In a study involving 165 patients with depressed-type early gastric cancers, Nakayoshi et al[37] reported that ME-NBI is not sufficient to replace conventional histology, but is capable of predicting the histological characteristics of gastric cancer. They classified the abnormal microvascular pattern into two types. In the case of differentiated-type depressed early gastric cancer, a relatively regular fine network pattern was more likely to be observed, while for the undifferentiated-type, a irregular, twisting, or corkscrew pattern was more likely to be observed, representing a relatively low density of microvessels. However, ME-NBI may not be sufficient to replace conventional histology, but it may allow improved differentiation between benign and malignant minute lesions and may be useful for diagnosing the extent of cancerous infiltration.
MULTIBAND IMAGING
Multiband imaging (MBI) represents a digital image processing technique that enhances the appearance of mucosal surface structures by using selected wavelengths of light in reconstructed virtual images. MBI technology uses a software-driven image-processing algorithm that is based on spectral estimation methods. A standard image captured by a color charge-coupled device video endoscope is sent to a spectral estimation matrix processing circuit contained in the video processor. Here, reflectance spectra of corresponding pixels that make up the conventional image are mathematically estimated. From these spectra, it is feasible to reconstruct a virtual image of a single wavelength. Three such single-wavelength images can be selected and assigned to the red, green and blue monitor inputs, respectively, to display a composite color-enhanced MBI image in real-time[3]. There are very few published data thus far on the efficacy of MBI for detection or differentiation of GI tract lesions, although the technique seems to be superior to WLE, noninvasive and may more easily detect lesions without dye, during both routine and detailed examinations[39,40].
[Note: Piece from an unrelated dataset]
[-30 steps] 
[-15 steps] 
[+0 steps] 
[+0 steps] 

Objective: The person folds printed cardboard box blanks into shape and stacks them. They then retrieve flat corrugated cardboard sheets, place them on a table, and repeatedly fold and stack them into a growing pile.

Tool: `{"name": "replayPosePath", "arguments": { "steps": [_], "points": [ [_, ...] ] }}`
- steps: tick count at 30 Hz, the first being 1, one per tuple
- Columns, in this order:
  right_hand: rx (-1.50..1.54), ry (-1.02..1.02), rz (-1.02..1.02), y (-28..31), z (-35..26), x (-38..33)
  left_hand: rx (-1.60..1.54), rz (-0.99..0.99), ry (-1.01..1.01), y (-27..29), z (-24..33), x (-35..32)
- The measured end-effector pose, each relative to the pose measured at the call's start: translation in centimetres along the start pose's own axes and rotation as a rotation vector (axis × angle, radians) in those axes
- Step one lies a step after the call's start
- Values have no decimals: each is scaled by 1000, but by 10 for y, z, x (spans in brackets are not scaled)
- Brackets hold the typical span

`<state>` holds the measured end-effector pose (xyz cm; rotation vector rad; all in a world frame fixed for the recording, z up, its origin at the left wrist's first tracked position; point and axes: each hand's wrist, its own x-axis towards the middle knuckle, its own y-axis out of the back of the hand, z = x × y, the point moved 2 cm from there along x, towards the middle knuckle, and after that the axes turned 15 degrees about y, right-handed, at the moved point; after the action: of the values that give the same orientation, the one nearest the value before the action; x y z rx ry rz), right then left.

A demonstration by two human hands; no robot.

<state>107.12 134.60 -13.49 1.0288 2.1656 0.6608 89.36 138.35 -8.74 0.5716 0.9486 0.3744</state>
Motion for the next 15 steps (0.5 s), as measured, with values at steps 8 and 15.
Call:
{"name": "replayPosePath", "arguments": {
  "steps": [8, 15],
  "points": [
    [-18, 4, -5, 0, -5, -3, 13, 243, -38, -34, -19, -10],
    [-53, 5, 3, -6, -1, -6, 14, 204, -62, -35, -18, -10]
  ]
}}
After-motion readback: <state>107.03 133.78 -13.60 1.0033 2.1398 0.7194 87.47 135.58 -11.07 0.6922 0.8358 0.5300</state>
In conclusion, these new endoscopic techniques provide better visualization of mucosal surface microstructure and microvascular architecture and may enhance the diagnosis and characterization of mucosal lesions in the GI tract. In the near future, trimodal imaging endoscopy, which combines WLE, AFI and ME-NBI, is expected to be practiced as a standard endoscopy technique as it is quick, safe and accurate for making a precise diagnosis of GI pathology. Although there is compelling evidence that these new techniques are superior to conventional endoscopy, current clinical guidelines are still limited. Further large-scale randomized controlled trials comparing these modalities in different patient subpopulations are, of course, warranted before their endorsement in the routine practice of GI endoscopy.